● WORK REQUEST
Every line from the beginning of the records below up to the one holding "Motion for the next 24" should be quoted exactly; leave out the rest.

● DATA TO EXAMINE
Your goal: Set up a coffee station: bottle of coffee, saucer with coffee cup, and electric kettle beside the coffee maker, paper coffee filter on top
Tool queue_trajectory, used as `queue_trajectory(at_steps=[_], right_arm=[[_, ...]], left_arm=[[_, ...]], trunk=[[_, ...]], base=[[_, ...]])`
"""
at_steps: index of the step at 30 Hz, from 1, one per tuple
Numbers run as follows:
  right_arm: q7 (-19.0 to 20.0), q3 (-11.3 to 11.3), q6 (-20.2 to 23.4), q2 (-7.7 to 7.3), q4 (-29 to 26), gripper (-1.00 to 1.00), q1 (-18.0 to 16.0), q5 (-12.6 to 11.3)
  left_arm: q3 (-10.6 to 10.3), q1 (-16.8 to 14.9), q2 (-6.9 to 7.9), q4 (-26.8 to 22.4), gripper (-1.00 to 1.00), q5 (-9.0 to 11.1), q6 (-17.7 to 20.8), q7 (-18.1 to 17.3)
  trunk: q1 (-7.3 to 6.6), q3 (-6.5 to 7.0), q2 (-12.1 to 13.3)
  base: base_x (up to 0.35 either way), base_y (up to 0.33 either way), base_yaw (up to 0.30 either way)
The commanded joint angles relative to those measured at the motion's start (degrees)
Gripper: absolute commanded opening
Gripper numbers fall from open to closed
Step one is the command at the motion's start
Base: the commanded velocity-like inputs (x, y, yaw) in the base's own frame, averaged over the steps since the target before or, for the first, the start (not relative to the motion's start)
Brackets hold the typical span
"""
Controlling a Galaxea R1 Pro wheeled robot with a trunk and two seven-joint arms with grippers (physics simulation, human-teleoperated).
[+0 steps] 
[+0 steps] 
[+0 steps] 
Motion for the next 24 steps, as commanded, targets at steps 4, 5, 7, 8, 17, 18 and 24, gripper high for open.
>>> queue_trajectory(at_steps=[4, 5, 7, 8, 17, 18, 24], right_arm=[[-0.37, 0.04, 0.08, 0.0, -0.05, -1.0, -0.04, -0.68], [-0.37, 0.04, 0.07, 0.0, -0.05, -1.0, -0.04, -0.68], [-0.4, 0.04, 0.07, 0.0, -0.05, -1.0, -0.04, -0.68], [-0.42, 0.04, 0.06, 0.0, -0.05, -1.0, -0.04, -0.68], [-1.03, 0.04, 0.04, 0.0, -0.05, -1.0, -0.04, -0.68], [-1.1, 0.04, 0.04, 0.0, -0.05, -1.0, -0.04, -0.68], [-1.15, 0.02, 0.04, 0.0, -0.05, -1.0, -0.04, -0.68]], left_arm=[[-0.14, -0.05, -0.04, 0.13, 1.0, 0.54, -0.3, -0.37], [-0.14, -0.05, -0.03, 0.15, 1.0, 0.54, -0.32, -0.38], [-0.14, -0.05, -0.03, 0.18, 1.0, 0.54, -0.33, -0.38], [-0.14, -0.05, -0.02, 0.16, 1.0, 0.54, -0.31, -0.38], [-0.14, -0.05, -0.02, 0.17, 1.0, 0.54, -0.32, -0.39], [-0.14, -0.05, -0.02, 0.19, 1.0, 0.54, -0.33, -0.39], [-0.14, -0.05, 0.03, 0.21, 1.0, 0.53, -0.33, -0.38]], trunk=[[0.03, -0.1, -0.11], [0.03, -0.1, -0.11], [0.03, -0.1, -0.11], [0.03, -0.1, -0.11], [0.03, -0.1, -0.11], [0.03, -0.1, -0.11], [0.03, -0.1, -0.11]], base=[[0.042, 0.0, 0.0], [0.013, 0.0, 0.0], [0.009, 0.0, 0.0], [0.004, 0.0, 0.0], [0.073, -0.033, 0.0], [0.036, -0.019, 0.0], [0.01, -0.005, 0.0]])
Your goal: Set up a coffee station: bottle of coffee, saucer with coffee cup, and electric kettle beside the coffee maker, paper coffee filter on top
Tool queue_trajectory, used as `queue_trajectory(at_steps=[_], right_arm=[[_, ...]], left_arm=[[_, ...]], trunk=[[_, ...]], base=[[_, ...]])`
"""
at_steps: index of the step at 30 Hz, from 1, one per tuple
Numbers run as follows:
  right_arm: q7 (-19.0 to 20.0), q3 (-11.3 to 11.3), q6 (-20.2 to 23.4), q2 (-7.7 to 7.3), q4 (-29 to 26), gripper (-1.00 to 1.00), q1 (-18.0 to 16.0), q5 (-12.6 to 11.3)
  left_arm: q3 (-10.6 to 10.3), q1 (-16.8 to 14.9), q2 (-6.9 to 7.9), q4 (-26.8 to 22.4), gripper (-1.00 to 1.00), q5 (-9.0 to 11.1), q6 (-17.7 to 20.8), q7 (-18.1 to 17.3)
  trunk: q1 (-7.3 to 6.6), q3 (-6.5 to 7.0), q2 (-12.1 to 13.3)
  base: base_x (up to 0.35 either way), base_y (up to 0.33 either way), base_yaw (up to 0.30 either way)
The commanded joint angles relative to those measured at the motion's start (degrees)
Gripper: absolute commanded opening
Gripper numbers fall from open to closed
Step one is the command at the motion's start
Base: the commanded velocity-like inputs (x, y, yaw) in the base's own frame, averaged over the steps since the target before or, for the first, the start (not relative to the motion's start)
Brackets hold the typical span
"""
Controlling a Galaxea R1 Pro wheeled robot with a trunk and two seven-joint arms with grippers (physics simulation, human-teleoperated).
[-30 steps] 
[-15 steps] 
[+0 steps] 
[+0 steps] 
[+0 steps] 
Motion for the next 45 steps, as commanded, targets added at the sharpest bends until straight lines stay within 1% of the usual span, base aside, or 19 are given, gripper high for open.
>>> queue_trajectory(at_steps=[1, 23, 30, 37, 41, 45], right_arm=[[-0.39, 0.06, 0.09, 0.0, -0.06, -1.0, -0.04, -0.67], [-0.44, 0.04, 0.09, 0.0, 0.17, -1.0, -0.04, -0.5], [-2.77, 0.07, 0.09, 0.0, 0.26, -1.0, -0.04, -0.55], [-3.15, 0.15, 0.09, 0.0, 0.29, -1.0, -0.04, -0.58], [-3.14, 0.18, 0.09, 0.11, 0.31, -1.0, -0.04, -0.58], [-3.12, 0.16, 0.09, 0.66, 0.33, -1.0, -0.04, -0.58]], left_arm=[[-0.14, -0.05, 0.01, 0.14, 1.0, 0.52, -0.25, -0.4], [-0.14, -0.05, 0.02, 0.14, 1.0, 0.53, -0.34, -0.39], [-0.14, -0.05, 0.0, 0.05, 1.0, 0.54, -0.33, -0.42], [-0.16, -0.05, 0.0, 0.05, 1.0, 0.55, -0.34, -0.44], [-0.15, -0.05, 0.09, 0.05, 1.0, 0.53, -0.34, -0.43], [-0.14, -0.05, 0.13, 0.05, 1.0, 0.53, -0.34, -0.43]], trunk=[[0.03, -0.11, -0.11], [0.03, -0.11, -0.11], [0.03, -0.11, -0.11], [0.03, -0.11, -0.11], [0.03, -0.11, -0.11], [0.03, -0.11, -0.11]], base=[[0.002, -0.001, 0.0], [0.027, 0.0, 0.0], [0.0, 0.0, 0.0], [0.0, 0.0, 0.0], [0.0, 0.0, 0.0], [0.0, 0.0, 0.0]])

● OUTPUT FOR THIS TASK
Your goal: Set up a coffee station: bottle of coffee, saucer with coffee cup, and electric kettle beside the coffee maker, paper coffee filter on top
Tool queue_trajectory, used as `queue_trajectory(at_steps=[_], right_arm=[[_, ...]], left_arm=[[_, ...]], trunk=[[_, ...]], base=[[_, ...]])`
"""
at_steps: index of the step at 30 Hz, from 1, one per tuple
Numbers run as follows:
  right_arm: q7 (-19.0 to 20.0), q3 (-11.3 to 11.3), q6 (-20.2 to 23.4), q2 (-7.7 to 7.3), q4 (-29 to 26), gripper (-1.00 to 1.00), q1 (-18.0 to 16.0), q5 (-12.6 to 11.3)
  left_arm: q3 (-10.6 to 10.3), q1 (-16.8 to 14.9), q2 (-6.9 to 7.9), q4 (-26.8 to 22.4), gripper (-1.00 to 1.00), q5 (-9.0 to 11.1), q6 (-17.7 to 20.8), q7 (-18.1 to 17.3)
  trunk: q1 (-7.3 to 6.6), q3 (-6.5 to 7.0), q2 (-12.1 to 13.3)
  base: base_x (up to 0.35 either way), base_y (up to 0.33 either way), base_yaw (up to 0.30 either way)
The commanded joint angles relative to those measured at the motion's start (degrees)
Gripper: absolute commanded opening
Gripper numbers fall from open to closed
Step one is the command at the motion's start
Base: the commanded velocity-like inputs (x, y, yaw) in the base's own frame, averaged over the steps since the target before or, for the first, the start (not relative to the motion's start)
Brackets hold the typical span
"""
Controlling a Galaxea R1 Pro wheeled robot with a trunk and two seven-joint arms with grippers (physics simulation, human-teleoperated).
[+0 steps] 
[+0 steps] 
[+0 steps] 
Motion for the next 24 steps, as commanded, targets at steps 4, 5, 7, 8, 17, 18 and 24, gripper high for open.

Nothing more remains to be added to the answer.